## Task statement:
Every line from the first in the listing below to the line containing "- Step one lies" is to be repeated exactly, and no line past it.

## Provided entries:

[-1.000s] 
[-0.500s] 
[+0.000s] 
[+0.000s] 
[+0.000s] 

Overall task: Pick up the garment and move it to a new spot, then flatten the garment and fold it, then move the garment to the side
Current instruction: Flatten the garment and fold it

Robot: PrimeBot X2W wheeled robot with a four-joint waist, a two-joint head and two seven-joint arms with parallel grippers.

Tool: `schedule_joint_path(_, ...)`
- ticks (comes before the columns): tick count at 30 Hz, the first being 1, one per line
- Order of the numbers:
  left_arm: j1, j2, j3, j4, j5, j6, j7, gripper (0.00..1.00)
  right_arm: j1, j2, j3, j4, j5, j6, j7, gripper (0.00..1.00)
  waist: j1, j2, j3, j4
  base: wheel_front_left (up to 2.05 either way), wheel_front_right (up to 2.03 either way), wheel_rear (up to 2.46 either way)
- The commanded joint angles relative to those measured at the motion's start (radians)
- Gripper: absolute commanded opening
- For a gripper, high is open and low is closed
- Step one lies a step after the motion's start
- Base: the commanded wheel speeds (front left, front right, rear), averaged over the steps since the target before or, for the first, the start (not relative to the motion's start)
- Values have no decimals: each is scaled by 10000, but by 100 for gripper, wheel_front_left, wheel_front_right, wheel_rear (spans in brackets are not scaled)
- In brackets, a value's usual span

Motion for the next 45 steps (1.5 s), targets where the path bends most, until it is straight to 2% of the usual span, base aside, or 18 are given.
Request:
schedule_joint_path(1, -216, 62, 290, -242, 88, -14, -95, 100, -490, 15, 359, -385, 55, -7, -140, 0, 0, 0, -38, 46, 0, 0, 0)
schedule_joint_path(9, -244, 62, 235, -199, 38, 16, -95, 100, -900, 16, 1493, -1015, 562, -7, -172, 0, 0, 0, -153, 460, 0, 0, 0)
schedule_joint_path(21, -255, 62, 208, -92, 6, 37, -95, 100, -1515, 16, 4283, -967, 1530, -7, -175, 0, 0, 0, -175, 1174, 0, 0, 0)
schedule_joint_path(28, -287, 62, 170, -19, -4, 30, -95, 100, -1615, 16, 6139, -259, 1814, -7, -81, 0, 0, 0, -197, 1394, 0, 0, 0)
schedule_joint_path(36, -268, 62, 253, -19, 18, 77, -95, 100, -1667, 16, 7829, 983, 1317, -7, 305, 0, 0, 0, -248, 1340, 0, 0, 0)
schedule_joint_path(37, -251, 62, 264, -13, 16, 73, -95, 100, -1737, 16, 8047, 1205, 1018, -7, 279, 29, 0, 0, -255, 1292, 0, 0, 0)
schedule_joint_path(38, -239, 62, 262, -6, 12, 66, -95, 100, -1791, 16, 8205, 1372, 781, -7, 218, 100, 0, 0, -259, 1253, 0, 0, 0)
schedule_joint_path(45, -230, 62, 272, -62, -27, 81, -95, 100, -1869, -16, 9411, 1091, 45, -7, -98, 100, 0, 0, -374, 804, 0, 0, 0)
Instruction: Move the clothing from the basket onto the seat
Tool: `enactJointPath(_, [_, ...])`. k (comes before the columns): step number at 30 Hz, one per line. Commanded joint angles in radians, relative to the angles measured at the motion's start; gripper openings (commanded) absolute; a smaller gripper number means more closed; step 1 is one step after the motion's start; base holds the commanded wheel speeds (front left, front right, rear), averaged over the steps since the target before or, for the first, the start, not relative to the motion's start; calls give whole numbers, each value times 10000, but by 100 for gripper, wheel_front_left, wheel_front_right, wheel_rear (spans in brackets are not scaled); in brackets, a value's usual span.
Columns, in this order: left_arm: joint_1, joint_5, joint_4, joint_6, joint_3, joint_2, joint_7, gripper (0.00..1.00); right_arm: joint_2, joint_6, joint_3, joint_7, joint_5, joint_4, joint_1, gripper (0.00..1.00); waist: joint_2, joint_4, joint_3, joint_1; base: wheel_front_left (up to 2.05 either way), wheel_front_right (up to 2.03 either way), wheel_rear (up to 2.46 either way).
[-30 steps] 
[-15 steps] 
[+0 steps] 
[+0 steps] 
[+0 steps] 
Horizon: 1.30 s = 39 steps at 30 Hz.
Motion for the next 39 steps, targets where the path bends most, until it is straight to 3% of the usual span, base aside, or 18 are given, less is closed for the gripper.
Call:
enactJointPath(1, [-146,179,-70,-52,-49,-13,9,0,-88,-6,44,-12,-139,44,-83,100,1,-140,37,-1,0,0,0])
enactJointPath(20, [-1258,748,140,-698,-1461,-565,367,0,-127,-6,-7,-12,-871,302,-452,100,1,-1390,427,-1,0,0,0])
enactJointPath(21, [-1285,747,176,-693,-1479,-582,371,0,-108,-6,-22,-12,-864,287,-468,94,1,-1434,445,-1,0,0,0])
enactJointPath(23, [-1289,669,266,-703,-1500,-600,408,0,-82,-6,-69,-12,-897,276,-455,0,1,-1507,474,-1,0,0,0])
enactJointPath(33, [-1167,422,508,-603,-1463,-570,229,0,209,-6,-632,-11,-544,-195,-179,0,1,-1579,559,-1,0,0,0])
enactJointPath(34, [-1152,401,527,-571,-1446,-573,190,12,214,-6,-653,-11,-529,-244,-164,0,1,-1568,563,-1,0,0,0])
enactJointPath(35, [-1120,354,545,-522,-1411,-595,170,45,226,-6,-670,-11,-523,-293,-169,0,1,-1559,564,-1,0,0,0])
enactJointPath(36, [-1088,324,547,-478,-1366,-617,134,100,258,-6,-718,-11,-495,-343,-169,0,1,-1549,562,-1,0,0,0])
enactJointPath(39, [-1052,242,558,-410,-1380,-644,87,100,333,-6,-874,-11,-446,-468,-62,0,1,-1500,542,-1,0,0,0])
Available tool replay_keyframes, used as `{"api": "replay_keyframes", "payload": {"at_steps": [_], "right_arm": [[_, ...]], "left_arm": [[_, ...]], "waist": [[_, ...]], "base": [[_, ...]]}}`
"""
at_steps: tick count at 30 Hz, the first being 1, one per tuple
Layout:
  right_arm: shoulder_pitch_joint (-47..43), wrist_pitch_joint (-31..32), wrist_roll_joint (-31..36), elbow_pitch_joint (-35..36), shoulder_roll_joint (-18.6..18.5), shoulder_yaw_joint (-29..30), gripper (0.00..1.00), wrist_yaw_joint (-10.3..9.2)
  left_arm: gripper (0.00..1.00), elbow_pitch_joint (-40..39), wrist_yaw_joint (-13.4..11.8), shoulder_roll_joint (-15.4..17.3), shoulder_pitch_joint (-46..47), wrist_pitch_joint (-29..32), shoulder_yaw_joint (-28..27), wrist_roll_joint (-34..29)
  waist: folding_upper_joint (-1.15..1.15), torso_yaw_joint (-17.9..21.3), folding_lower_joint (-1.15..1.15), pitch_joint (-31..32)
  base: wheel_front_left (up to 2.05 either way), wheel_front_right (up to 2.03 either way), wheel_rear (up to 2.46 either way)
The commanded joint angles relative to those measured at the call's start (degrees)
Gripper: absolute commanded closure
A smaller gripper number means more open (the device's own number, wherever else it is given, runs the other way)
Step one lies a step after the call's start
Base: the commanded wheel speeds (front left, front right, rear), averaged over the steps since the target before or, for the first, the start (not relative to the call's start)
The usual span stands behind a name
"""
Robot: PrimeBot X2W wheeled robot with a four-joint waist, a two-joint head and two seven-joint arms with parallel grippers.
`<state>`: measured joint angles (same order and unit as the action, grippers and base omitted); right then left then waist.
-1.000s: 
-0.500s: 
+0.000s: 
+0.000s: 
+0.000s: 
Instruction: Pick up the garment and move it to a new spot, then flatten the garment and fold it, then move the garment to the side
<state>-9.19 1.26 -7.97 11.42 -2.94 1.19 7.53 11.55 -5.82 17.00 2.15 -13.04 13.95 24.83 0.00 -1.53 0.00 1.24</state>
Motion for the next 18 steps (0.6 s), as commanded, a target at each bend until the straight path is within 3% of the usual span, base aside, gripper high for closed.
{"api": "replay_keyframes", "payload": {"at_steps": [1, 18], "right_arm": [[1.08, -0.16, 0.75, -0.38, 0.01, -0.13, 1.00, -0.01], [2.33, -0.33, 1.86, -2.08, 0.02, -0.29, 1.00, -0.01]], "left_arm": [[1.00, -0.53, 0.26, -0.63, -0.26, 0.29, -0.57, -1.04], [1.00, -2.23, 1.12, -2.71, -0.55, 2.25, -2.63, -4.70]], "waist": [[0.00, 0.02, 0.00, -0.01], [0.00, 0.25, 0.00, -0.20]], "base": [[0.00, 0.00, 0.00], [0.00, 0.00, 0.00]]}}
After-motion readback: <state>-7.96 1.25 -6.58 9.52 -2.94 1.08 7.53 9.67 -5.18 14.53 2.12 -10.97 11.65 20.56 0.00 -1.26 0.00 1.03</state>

## Written answer:
[-1.000s] 
[-0.500s] 
[+0.000s] 
[+0.000s] 
[+0.000s] 

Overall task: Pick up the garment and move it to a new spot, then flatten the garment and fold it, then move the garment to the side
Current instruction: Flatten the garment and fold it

Robot: PrimeBot X2W wheeled robot with a four-joint waist, a two-joint head and two seven-joint arms with parallel grippers.

Tool: `schedule_joint_path(_, ...)`
- ticks (comes before the columns): tick count at 30 Hz, the first being 1, one per line
- Order of the numbers:
  left_arm: j1, j2, j3, j4, j5, j6, j7, gripper (0.00..1.00)
  right_arm: j1, j2, j3, j4, j5, j6, j7, gripper (0.00..1.00)
  waist: j1, j2, j3, j4
  base: wheel_front_left (up to 2.05 either way), wheel_front_right (up to 2.03 either way), wheel_rear (up to 2.46 either way)
- The commanded joint angles relative to those measured at the motion's start (radians)
- Gripper: absolute commanded opening
- For a gripper, high is open and low is closed
- Step one lies a step after the motion's start

The reply to this exercise is complete.